__About this task__. Please find all lines in the data that hold the string "toward" and copy them.

__Provided records__.
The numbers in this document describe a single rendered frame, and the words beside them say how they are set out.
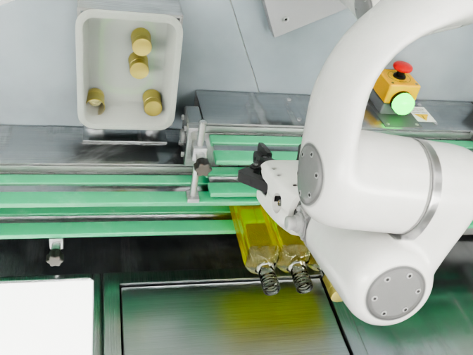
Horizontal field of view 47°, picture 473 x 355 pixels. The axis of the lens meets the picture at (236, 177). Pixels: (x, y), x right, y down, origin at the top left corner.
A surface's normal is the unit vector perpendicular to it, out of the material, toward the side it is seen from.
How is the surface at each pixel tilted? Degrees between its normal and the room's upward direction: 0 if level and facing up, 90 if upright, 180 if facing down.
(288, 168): 108
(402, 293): 16
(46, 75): 0
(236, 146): 90
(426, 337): 91
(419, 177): 49
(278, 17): 4
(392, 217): 1
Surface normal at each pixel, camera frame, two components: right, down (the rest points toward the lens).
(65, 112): 0.19, 0.63
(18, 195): 0.15, -0.78
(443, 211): 0.22, 0.45
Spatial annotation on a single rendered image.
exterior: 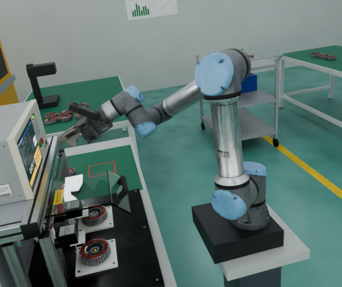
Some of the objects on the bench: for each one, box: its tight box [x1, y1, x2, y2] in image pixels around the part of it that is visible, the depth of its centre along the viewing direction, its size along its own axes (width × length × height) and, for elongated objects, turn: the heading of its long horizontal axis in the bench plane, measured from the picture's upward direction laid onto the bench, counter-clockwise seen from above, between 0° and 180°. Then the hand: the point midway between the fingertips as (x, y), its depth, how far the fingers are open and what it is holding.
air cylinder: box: [53, 219, 68, 232], centre depth 147 cm, size 5×8×6 cm
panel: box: [0, 237, 35, 287], centre depth 129 cm, size 1×66×30 cm, turn 26°
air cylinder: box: [46, 248, 65, 276], centre depth 125 cm, size 5×8×6 cm
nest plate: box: [75, 239, 118, 277], centre depth 128 cm, size 15×15×1 cm
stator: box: [79, 239, 111, 265], centre depth 127 cm, size 11×11×4 cm
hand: (58, 139), depth 129 cm, fingers closed

__Output of the exercise__.
A surface's normal is the unit vector perpendicular to it, out of the material, toward the side it is seen from.
Surface normal at each pixel, camera frame, two components: right, down (the rest points toward the lens).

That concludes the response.